28 In my opinion the plaintiff failed to take the appropriate steps to comply with condition 6 of the contract by failing to provide the FIRB with the necessary undertaking, notwithstanding the fact that she had been told of that requirement prior to entering into the contract. As a consequence, the plaintiff was seeking to gain some advantage by deliberately failing to fulfil the requirements of a condition and so bring the contract to an end.
29 That conclusion is reinforced when account is taken of the fact that the plaintiff's husband, with whom she was closely associated throughout this and other real estate transactions in Western Australia, approached Banovich (the defendants' agent) on 16 December, and indicated that he and his wife did not wish the transaction to go ahead.
30 In my opinion the construction of cl 6 of the offer and acceptance required the plaintiff to do all things reasonable on her part to obtain the approval from the FIRB: Butts & Anor v O'Dwyer & Anor (1952) 87 CLR 267 per Dixon CJ, Williams, Webb and Kitto JJ at 279-280:
"In other words the parties may enter into a transfer subject to a condition that it is not to become effective unless the Minister's consent has been obtained. Prima facie this would import an obligation on the part of the person giving the transfer to do all that was reasonable on his part to the end that the Minister's consent might be obtained. Such a condition could be either expressed or implied."
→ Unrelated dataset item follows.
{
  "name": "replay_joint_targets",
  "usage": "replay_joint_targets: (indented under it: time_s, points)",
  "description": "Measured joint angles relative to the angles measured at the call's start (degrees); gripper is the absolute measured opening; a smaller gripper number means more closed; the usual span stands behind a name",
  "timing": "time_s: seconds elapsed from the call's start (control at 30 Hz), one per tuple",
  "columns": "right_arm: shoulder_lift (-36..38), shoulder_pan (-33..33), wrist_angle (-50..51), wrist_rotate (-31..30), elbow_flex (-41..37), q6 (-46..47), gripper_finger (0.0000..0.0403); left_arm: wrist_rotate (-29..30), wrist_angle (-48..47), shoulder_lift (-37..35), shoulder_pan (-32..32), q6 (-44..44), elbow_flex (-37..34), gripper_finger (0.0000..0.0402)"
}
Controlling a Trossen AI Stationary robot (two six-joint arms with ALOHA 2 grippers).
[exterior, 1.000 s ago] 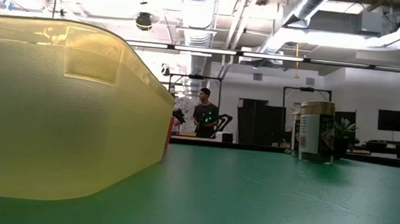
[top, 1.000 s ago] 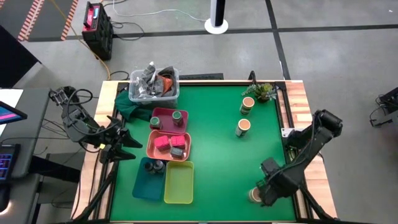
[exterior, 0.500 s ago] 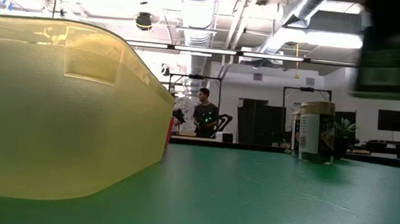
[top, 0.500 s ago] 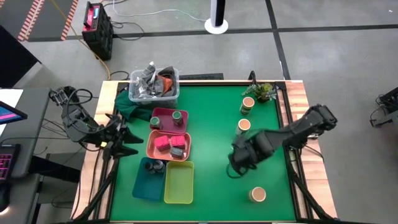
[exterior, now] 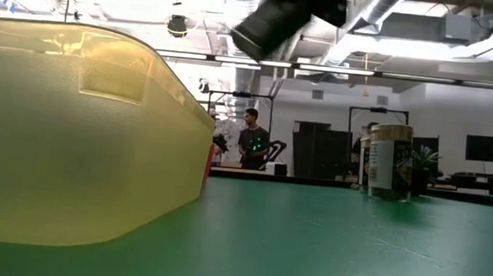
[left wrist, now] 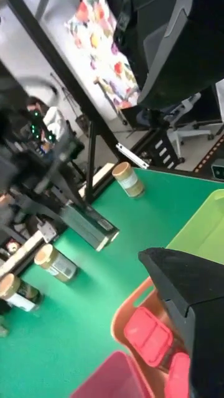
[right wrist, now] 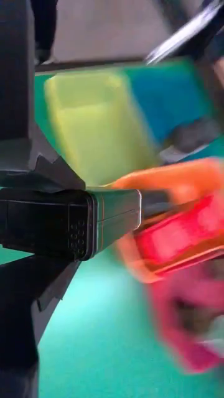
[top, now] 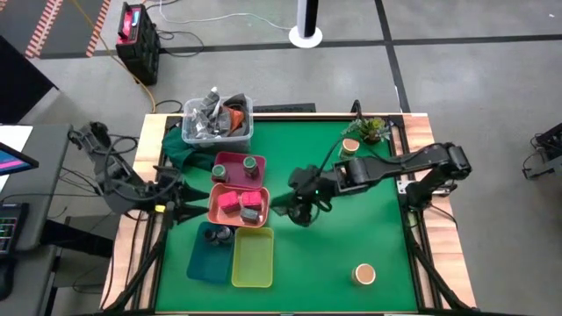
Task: Sort spices by type
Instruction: Put the black seasoning can into the orange bin
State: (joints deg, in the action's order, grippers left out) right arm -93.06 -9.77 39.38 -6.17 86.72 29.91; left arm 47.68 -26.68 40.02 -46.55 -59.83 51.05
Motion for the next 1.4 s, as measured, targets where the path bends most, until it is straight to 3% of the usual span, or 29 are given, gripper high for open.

31 Counsel for the plaintiff submitted that the plaintiff was only bound to accept conditions which the plaintiff subjectively considered reasonable. In that respect it was contended that the plaintiff had no obligation to accept the condition imposed by the FIRB in relation to an expenditure of at least 50 per cent of the capital cost of the Land on the
(Page 11)
- construction of a house. In my opinion, the authorities upon which the plaintiff relied in that respect (including Lombardo v Morgan [1957] VR 153) are of little assistance. In this case, once it is accepted that the plaintiff was aware of the FIRB requirements prior to entering into the contract, she then knew precisely what that requirement would be in terms of the expenditure on the construction of a dwelling. It follows that the plaintiff entered into the contract with the knowledge that she would be required to spend that sum on the construction of a dwelling and no matter of subjective consideration was involved. There was nothing about the particular clause which involved any subjective assessment by the plaintiff (contrast Erley Pty Ltd v Gunzburg Nominees Pty Ltd (1998) Aust Contract Reports 90,779 per Pidgeon, Franklyn and Ipp JJ at 90,786 and Meehan v Jones & Ors (1982) 149 CLR 571; Perri & Anor v Coolangatta Investments Pty Ltd (1982) 149 CLR 537.
32 The plaintiff had an obligation to do all that was reasonable on her part to comply with the requirements of the FIRB and to provide the undertaking sought by the FIRB in the terms communicated to her solicitors by Banovich under cover of his letter of 18 December 1998.
33 Taking all of those matters into account therefore, I am of the view that the plaintiff's claim must fail and that the defendants' counterclaim succeed.
34 In the end result there will be a declaration that the plaintiff's deposit should be forfeited to the defendants and that the deposit should be remitted from Freehill Hollingdale & Page to the defendants.
35 I will hear the parties as to any further orders required to give effect to these reasons and as to whether the deposit should be paid in one cheque or split in some way between the defendants so as to reflect their respective interests in the Land.